→ YOUR INSTRUCTIONS
The full listing is to be returned exactly as given, but without pictures.

● ● ● ●

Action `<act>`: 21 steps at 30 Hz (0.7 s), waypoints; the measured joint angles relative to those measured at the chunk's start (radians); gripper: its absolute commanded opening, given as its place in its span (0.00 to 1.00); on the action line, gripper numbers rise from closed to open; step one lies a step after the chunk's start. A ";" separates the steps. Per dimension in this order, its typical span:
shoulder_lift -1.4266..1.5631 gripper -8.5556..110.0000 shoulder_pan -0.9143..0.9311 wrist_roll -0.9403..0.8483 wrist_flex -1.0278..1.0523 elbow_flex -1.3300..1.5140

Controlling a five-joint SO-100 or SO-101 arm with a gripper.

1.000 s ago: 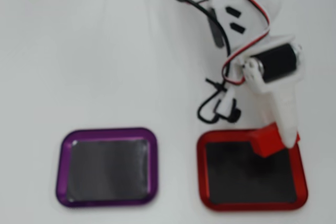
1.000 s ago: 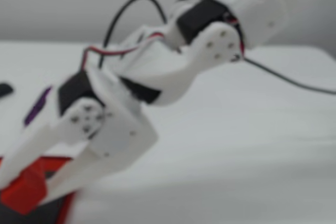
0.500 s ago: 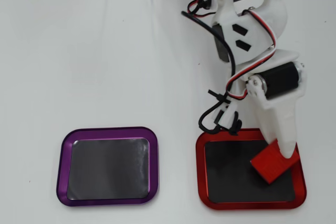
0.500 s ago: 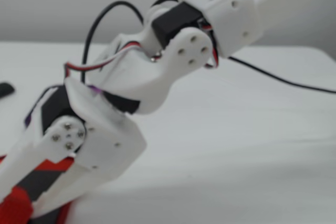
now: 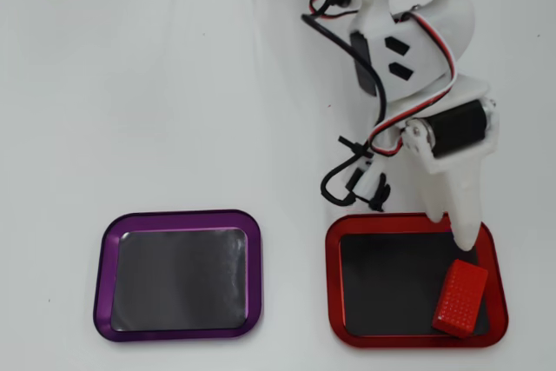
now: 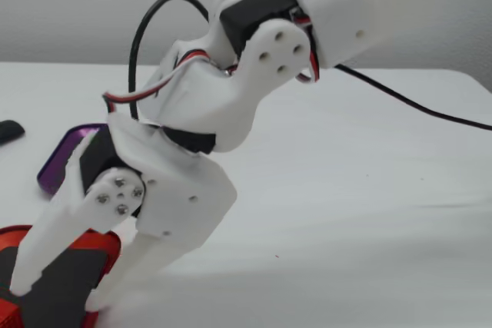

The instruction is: Grasp a red block and put it in the left red dish.

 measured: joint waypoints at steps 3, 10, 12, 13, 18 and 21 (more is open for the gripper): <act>0.101 0.26 -0.003 0.000 0.161 -0.011; 0.426 0.26 -0.009 0.000 0.505 -0.011; 0.535 0.26 -0.006 0.000 0.588 -0.011; 0.597 0.26 -0.005 0.000 0.624 -0.008; 0.864 0.26 0.021 -0.006 0.741 0.103; 1.020 0.26 0.100 -0.006 0.749 0.247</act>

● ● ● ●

→ ANSWER TO THIS TASK
Action `<act>`: 21 steps at 30 Hz (0.7 s), waypoints; the measured joint angles relative to those measured at the chunk's start (radians); gripper: its absolute commanded opening, given as its place in its span (0.00 to 1.00); on the action line, gripper numbers rise from closed to open; step one lies a step after the chunk's start. A ";" separates the steps. Per dimension in this order, its typical span:
shoulder_lift -1.4266..1.5631 gripper -8.5556..110.0000 shoulder_pan -0.9143..0.9311 wrist_roll -0.9403..0.8483 wrist_flex -1.0278..1.0523 elbow_flex -1.3300..1.5140

Controlling a five-joint SO-100 or SO-101 arm with a gripper.

1.000 s ago: 
1.000 s ago: 
0.500 s ago: 
0.500 s ago: 
now: 
now: 

The instruction is: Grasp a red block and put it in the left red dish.

 measured: joint waypoints at steps 3, 10, 12, 13, 18 and 21 (more is open for the gripper): <act>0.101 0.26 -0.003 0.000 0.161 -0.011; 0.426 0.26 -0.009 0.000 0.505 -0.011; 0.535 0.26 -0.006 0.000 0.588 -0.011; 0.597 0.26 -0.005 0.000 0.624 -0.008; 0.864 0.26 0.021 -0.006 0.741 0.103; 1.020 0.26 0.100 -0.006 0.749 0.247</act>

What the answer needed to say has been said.